The story of “Lift Every Voice and Sing”

A song many consider the black national anthem rises again in the United States.

Image source: Herlanzer/Milan M/Shutterstock/Big Think

Key Takeaways
  • Written as a poem by James Weldon Johnson around 1900, “Lift Every Voice and Sing” tells a haunting story of spiritual survival.
  • The hymn is considered by many to be the black national anthem and has seen a resurgence lately in popular culture.
  • Music has a way of helping us feel others’ story.

Modern memories tend to be short, particularly in America. It’s been said that if you ask a European where their people come from, the answer will be a list of countries dating back generations. Ask someone from the United States and the answer is likely to be along the lines of “4th Street.” It’s reasonable to ask, as some have, just how connected young black Americans feel to their descendants’ experiences of slavery. After all, today’s America supplies enough injustice that there’s no need to dredge up the painful experiences of long ago as a reminder of oppression. Certainly, few young whites can imagine what it felt like to carry such a burden.

While the experiences of one person of the past are no more important than those of another person in the present, who we are inarguably has to do with who they were as handed down through the lessons of our parents, grandparents, and so on. Their stories are our story. A powerful telling of that story, a song from 1900 titled “Lift Every Voice and Sing,” is being embraced by a new generation. It is reconnecting young black people with their inspirational ancestors and endowing to white Americans with an unforgettable, visceral understanding of what it takes to overcome.

A memory remembered

The contemporary re-emergence of “Lift Every Voice and Sing” arguably began when Beyoncé sang its opening lines as she took the stage at the Coachella festival, a watershed moment in and of itself. The first black woman to headline the festival, the singer delivered a dazzling knockout performance that was dedicated to historically black colleges. When Beyoncé sings a song it gets heard, and this performance helped bring “Lift Every Voice and Sing” straight onto America’s playlist.

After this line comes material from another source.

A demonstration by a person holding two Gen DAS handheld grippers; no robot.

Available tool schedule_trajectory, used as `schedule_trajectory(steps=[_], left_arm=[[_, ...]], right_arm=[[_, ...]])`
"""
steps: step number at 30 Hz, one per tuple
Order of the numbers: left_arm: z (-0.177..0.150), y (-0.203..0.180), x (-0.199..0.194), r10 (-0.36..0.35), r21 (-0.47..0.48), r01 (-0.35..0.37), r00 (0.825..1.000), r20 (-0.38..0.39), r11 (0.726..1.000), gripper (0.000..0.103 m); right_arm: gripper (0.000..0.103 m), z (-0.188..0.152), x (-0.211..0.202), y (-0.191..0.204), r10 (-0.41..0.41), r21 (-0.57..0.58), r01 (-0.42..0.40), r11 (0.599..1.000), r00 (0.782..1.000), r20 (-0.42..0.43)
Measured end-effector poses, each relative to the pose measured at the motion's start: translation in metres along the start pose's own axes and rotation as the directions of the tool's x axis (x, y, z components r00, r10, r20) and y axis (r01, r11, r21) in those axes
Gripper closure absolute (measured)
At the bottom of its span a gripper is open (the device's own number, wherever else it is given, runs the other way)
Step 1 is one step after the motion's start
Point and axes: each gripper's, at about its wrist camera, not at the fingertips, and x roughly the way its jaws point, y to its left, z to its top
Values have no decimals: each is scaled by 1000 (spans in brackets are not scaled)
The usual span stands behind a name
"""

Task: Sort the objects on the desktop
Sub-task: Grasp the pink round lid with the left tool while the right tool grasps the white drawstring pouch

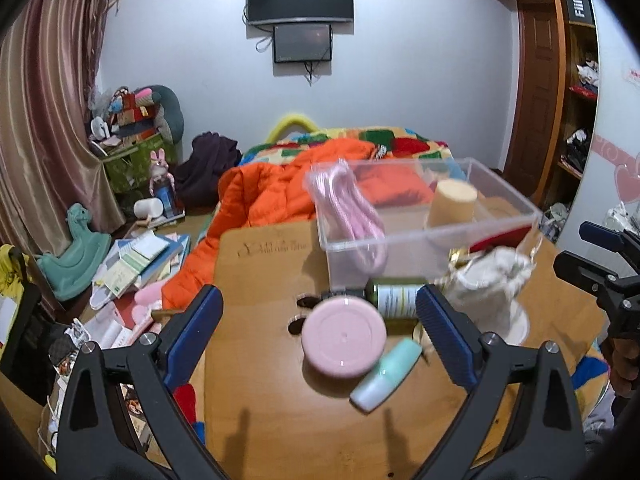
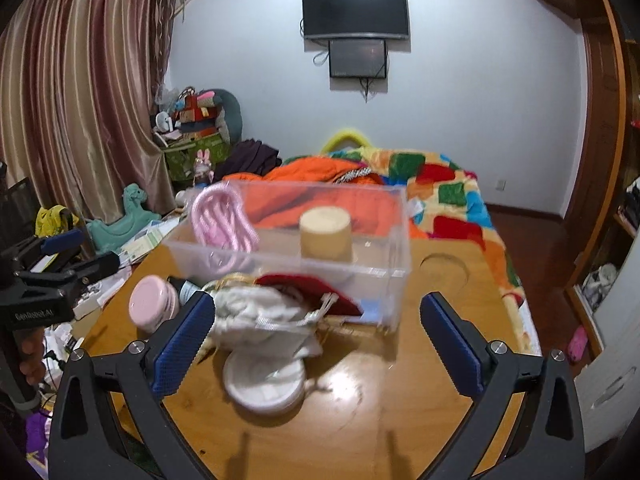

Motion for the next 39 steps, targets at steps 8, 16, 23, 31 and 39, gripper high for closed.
schedule_trajectory(steps=[8, 16, 23, 31, 39], left_arm=[[-22, 7, 24, -40, -36, 37, 997, -68, 999, 5], [-31, 2, 43, -55, -34, 52, 993, -108, 998, 5], [-32, 6, 58, -78, -62, 70, 988, -135, 996, 5], [-33, 2, 68, -84, -71, 73, 984, -158, 995, 18], [-33, -3, 67, -134, -84, 121, 977, -165, 989, 40]], right_arm=[[1, -18, 21, 11, 62, 23, -61, 998, 994, -85], [1, -27, 50, 29, 87, 20, -85, 996, 983, -159], [3, -25, 71, 37, 45, -5, -46, 999, 983, -177], [20, -24, 82, 32, 36, -25, -41, 999, 982, -185], [42, -19, 74, 24, 84, -16, -88, 996, 980, -178]])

The song was written long ago and began as a poem by James Weldon Johnson.

A group of young men in Jacksonville, Florida, arranged to celebrate Lincoln’s birthday in 1900. My brother, J. Rosamond Johnson, and I decided to write a song to be sung at the exercises. I wrote the words and he wrote the music. James Weldon Johnson

According to “Anthem: Social Movements and the Sound of Solidarity in the African Diaspora” by Shana L. Redmond, Johnson later recalled, “I could not keep back the tears, and made no effort to do so.”

Our New York publisher, Edward B. Marks, made mimeographed copies for us, and the song was taught to and sung by a chorus of five hundred colored school children. Shortly afterwards my brother and I moved away from Jacksonville to New York, and the song passed out of our minds. But the school children of Jacksonville kept singing it; they went off to other schools and sang it; they became teachers and taught it to other children. Within twenty years it was being sung over the South and in some other parts of the country. Today the song, popularly known as the Negro National Hymn, is quite generally used. — James Weldon Johnson

The National Association for the Advancement of Colored People (NAACP) named “Lift Every Voice and Sing” the “black national anthem” in 1919, but not everyone agrees with that designation since it implies the need for a separate American black anthem. Nonetheless, listening to this American hymn is a haunting, heartbreaking, and ultimately uplifting experience.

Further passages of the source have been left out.